======== Raw data

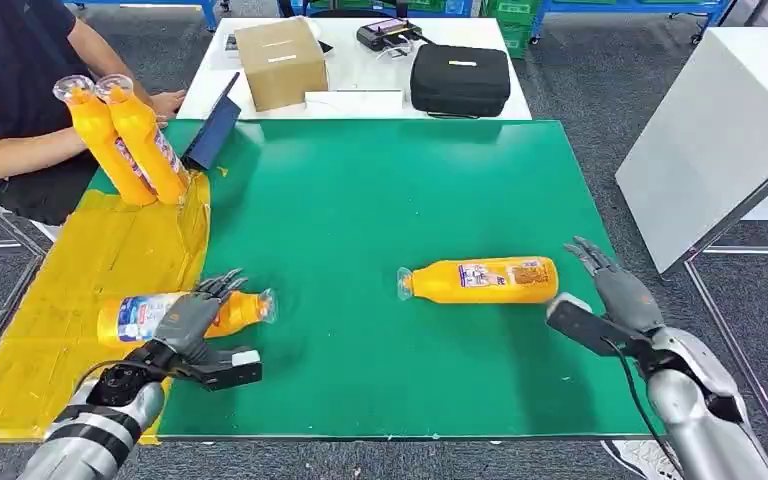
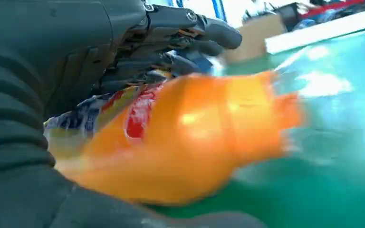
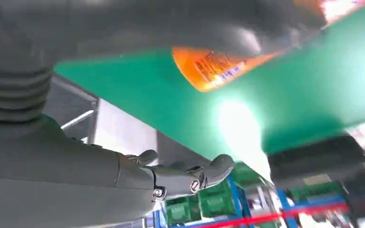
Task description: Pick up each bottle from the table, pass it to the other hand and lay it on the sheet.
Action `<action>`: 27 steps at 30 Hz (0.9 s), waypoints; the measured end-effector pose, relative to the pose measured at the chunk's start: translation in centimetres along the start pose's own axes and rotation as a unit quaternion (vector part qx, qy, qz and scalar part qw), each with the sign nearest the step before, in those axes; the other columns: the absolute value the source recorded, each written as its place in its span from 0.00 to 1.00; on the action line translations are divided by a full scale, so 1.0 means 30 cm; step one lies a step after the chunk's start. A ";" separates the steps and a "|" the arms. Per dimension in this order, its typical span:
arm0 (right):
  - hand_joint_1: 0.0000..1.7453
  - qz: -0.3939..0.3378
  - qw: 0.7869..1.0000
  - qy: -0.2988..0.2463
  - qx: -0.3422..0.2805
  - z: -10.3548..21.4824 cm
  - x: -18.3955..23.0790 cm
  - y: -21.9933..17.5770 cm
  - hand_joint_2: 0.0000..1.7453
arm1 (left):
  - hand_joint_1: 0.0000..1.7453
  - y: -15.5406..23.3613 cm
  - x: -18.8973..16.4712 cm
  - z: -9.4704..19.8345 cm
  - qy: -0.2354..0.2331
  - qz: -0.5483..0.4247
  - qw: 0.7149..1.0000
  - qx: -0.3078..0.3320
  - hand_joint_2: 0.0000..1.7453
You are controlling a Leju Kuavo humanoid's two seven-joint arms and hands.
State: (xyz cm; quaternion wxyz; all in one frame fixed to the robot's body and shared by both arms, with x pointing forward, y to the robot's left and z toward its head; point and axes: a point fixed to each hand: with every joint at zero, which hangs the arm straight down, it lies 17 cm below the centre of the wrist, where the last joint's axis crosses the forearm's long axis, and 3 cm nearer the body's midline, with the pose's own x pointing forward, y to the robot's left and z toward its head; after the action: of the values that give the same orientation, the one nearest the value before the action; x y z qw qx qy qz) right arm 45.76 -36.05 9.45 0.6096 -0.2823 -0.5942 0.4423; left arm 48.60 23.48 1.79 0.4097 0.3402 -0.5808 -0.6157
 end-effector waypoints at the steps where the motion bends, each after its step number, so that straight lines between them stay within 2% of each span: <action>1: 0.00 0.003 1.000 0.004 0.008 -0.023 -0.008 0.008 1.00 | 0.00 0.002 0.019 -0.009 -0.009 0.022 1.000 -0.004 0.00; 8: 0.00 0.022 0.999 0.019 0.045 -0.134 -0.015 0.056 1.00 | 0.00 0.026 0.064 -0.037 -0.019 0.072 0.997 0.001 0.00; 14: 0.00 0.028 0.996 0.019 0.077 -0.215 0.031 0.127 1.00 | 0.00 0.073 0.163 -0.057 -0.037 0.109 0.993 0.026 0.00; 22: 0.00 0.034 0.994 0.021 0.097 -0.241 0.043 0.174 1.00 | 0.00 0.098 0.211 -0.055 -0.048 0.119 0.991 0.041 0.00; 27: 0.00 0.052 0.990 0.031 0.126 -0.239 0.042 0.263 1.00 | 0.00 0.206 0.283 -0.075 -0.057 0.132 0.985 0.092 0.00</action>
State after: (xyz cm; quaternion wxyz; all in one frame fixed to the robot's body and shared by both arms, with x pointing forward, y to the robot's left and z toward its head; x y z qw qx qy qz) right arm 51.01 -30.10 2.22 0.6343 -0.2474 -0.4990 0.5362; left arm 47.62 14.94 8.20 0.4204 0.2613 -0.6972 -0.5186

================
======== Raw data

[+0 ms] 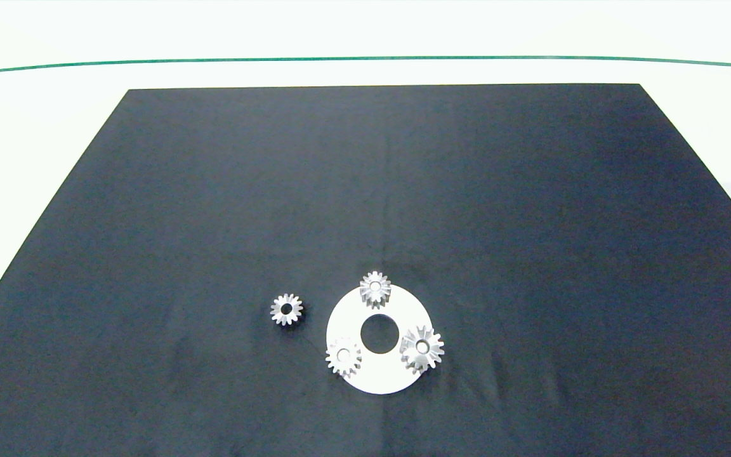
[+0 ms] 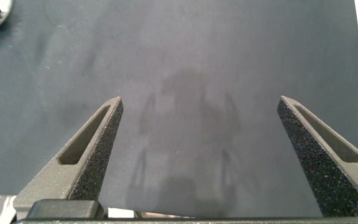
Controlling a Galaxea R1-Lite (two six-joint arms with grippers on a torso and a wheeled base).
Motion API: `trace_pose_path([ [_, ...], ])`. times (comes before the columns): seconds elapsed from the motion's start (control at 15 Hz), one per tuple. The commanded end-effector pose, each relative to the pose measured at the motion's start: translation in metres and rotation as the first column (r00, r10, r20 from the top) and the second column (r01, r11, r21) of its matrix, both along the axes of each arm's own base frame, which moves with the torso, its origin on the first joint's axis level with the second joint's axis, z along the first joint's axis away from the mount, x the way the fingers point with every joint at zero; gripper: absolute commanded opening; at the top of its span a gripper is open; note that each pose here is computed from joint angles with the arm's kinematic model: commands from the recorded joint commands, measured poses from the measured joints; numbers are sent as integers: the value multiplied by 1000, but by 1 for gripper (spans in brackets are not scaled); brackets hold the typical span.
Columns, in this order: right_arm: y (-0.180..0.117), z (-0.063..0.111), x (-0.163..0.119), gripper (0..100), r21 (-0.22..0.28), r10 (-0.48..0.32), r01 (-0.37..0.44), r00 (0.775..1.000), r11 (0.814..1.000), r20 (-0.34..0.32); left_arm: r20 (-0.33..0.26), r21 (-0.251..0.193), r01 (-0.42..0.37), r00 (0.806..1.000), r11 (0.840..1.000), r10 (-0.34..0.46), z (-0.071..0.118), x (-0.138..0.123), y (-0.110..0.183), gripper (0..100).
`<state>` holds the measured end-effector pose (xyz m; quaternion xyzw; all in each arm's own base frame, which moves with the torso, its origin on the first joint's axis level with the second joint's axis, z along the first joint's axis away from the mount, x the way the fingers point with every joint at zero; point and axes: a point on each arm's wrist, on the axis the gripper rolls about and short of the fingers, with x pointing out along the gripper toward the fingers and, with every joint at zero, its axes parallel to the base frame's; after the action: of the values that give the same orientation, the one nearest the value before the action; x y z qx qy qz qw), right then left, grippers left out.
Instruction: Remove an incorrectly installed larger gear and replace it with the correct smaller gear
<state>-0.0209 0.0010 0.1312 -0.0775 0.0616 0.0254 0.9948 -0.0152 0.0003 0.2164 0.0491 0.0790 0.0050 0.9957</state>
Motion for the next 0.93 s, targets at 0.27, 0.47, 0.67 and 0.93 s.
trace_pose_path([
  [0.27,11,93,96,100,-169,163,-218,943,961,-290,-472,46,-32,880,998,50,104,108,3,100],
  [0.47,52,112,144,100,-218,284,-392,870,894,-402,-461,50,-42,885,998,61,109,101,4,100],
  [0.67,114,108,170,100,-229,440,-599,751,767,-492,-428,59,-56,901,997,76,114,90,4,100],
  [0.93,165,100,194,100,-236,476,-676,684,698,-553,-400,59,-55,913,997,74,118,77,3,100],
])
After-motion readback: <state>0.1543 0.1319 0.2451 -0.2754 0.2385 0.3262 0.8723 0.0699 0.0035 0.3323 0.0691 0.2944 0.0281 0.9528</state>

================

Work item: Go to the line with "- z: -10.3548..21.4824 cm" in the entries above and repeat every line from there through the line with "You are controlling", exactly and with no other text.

Exercise solution:
  - z: -10.3548..21.4824 cm
  - x: -18.3955..23.0790 cm
  - y: -21.9933..17.5770 cm
  - hand_joint_2: 0.0000..1.7453
arm1 (left):
  - hand_joint_1: 0.0000..1.7453
  - y: -15.5406..23.3613 cm
  - x: -18.8973..16.4712 cm
  - z: -9.4704..19.8345 cm
  - qy: -0.2354..0.2331
  - qz: -0.5483..0.4247
  - qw: 0.7149..1.0000
  - qx: -0.3078..0.3320
  - hand_joint_2: 0.0000..1.7453
You are controlling a Leju Kuavo humanoid's two seven-joint arms and hands.

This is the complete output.